# Streaming with Kafka and Spark

Here I try to implement a basic pipeline for the project conecting kafka with spark.

### Computer setting
I downloaded and located in my home the spark file **spark-3.1.2-bin-hadoop3.2** and also the kafka file **kafka_2.13-2.7.0**

## Get Kafka and Spark ready

### Standalone cluster deployment

We can now initialize all the required variables with `findspark.init()` by passing the path to the spark folder we downloaded previously.

In [1]:
import findspark
findspark.init('/usr/local/spark')

First we need to start the master, This will spin up the spark master with address spark://localhost:7077 and a cluster dashboark at localhost:8080.

We can now create a worker

In [2]:
%%script bash --no-raise-error

# start master 
$SPARK_HOME/sbin/start-master.sh --host localhost \
    --port 7077 --webui-port 8080
    
# start worker
$SPARK_HOME/sbin/start-worker.sh spark://localhost:7077 \
    --cores 4 --memory 2g



starting org.apache.spark.deploy.worker.Worker, logging to /usr/local/spark/logs/spark-root-org.apache.spark.deploy.worker.Worker-1-mapd-b-gr17-5.novalocal.out
starting org.apache.spark.deploy.master.Master, logging to /usr/local/spark/logs/spark-root-org.apache.spark.deploy.master.Master-1-mapd-b-gr17-5.novalocal.out


## Create the spark session

We can now create the spark session. With the following command we are asking to the master (and resource manager) to create an application with required resources and configurations. In this case we are using all the default options.

In [2]:
from pyspark.sql import SparkSession

KAFKA_BOOTSTRAP_SERVERS = ''


spark = SparkSession.builder \
    .master("spark://master:7077")\
    .appName("Spark Streaming")\
    .config("spark.jars.packages","org.apache.spark:spark-sql-kafka-0-10_2.12:3.1.1")\
    .getOrCreate()


In [3]:
spark

## KAFKA

In [4]:
KAFKA_HOME = '/usr/local/kafka'
KAFKA_BOOTSTRAP_SERVERS = 'slave01:9092'

In [5]:
#By some reason I can't launch this from here using OS, so i open the terminals in the KAFKA_HOME folder
# and launch the zookeper and the kafka server comands manually


# Start Zookeeper
# bin/zookeeper-server-start.sh config/zookeeper.properties 
#os.system('{0}/bin/zookeeper-server-start.sh {0}/config/zookeeper.properties'.format(KAFKA_HOME)) 
    
# Start one Kafka Broker
#bin/kafka-server-start.sh config/server.properties
#os.system('{0}/bin/kafka-server-start.sh {0}/config/server.properties'.format(KAFKA_HOME)) 

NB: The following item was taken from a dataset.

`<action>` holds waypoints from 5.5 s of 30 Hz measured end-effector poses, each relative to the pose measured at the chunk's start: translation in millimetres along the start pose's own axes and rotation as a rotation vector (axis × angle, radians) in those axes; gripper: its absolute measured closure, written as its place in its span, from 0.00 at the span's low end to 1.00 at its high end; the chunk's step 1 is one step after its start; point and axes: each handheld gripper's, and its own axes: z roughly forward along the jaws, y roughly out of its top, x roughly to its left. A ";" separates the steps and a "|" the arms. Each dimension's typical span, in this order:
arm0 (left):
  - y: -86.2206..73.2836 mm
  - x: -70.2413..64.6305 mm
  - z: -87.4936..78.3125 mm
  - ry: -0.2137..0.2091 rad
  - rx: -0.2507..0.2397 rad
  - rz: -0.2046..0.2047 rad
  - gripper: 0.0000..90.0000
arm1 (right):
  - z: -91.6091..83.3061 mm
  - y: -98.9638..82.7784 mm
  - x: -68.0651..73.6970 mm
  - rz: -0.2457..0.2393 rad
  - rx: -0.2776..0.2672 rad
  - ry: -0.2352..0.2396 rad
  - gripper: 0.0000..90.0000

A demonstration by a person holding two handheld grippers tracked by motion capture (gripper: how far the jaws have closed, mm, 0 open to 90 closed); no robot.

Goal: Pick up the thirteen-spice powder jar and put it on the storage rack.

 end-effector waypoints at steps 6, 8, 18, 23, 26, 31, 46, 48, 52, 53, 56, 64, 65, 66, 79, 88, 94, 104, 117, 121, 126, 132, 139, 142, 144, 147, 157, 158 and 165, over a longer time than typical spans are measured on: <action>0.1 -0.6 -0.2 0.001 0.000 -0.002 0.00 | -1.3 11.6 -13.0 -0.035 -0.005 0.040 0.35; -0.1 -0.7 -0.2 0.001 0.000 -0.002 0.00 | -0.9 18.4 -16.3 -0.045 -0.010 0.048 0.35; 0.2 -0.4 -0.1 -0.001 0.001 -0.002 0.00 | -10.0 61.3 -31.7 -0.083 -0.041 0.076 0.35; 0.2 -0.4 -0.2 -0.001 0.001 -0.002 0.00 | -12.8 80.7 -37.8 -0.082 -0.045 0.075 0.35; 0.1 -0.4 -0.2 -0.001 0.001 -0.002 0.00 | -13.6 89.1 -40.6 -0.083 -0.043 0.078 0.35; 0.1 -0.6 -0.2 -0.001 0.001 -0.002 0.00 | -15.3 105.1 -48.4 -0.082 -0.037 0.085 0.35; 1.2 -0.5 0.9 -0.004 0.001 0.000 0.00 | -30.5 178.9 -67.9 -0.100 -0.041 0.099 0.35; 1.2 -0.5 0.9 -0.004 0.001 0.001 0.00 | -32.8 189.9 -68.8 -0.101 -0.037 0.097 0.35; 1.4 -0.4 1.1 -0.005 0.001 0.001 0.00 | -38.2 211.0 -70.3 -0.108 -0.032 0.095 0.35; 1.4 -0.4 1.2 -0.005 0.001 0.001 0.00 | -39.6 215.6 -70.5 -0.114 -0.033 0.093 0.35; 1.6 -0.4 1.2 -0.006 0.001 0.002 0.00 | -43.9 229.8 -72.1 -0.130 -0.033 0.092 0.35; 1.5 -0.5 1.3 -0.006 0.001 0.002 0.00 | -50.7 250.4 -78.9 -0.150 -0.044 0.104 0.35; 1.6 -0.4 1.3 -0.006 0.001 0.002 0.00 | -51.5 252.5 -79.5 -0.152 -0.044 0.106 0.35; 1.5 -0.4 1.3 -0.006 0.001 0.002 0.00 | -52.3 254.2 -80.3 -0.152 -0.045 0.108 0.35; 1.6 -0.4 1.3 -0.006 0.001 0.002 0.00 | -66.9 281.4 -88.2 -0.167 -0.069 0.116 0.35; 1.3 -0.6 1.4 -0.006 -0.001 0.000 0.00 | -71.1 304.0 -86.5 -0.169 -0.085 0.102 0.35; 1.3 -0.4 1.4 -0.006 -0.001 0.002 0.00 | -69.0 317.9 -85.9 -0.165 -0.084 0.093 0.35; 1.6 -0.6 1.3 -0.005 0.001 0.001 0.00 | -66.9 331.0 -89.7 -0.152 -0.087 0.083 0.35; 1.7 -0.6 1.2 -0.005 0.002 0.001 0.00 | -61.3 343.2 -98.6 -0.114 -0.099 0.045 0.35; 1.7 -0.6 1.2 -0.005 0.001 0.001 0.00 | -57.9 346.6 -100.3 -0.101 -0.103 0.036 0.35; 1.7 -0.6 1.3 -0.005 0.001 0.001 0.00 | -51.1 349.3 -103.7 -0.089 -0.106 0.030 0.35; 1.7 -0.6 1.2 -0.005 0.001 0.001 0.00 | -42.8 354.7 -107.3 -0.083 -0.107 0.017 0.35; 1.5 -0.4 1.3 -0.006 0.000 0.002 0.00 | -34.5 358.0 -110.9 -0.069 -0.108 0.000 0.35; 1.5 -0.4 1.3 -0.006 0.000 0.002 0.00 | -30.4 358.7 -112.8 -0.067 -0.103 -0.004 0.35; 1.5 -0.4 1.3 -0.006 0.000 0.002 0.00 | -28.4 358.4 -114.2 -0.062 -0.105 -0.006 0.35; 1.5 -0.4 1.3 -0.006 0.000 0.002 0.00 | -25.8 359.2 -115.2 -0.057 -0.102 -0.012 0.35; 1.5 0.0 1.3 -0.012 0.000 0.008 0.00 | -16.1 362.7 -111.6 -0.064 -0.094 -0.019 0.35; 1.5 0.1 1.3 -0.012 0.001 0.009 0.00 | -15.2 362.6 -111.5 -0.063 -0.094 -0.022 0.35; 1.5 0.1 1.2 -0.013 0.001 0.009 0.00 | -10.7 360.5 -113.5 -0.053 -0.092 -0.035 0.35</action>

### Create the topics for kafka

In [9]:
from kafka.admin import KafkaAdminClient, NewTopic
kafka_admin = KafkaAdminClient(
        bootstrap_servers=KAFKA_BOOTSTRAP_SERVERS,
    )

#Here we will inject the data
new_topic_a = NewTopic(name='Experiment_measurements', 
                       num_partitions=1, 
                       replication_factor=1)

#Here we inject the number of processed hits, post cleaning
new_topic_b = NewTopic(name='results', 
                       num_partitions=1, 
                       replication_factor=1)

kafka_admin.create_topics(new_topics=[new_topic_a,new_topic_b])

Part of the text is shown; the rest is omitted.